## [Work to be completed]
All lines from the one containing "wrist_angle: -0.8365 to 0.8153" down to the one containing "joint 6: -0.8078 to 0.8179", both ends included, are to be given again exactly; omit the rest of the listing below.

____________

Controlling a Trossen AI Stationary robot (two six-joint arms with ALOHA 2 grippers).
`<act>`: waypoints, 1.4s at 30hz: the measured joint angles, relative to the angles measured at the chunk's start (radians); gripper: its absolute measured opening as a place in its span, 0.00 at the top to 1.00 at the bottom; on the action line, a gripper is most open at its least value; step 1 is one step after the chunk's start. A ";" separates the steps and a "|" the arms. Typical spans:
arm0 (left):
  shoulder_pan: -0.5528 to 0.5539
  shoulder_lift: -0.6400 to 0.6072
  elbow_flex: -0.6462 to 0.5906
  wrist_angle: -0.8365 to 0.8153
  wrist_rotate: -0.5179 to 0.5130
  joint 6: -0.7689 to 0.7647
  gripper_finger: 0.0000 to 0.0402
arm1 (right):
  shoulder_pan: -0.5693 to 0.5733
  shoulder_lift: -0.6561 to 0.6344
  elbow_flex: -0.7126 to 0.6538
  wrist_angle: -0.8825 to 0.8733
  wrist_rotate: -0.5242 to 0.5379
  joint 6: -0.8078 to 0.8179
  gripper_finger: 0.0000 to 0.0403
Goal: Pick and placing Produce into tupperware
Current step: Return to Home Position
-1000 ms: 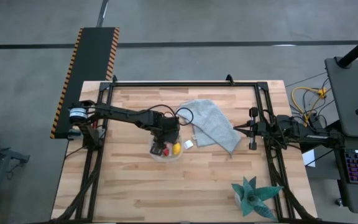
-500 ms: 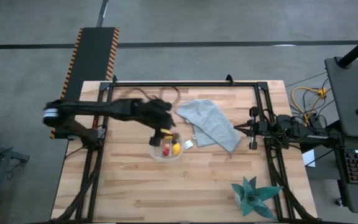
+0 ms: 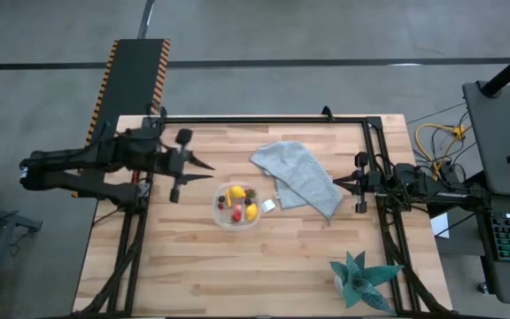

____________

## [Result]
  wrist_angle: -0.8365 to 0.8153
  wrist_rotate: -0.5179 to 0.5130
  joint 6: -0.7689 to 0.7647
  gripper_finger: 0.0000 to 0.0402
arm1 (right):
  shoulder_pan: -0.5693 to 0.5733
  shoulder_lift: -0.6561 to 0.6344
  elbow_flex: -0.7126 to 0.6538
  wrist_angle: -0.8825 to 0.8733
  wrist_rotate: -0.5242 to 0.5379
  joint 6: -0.8078 to 0.8179

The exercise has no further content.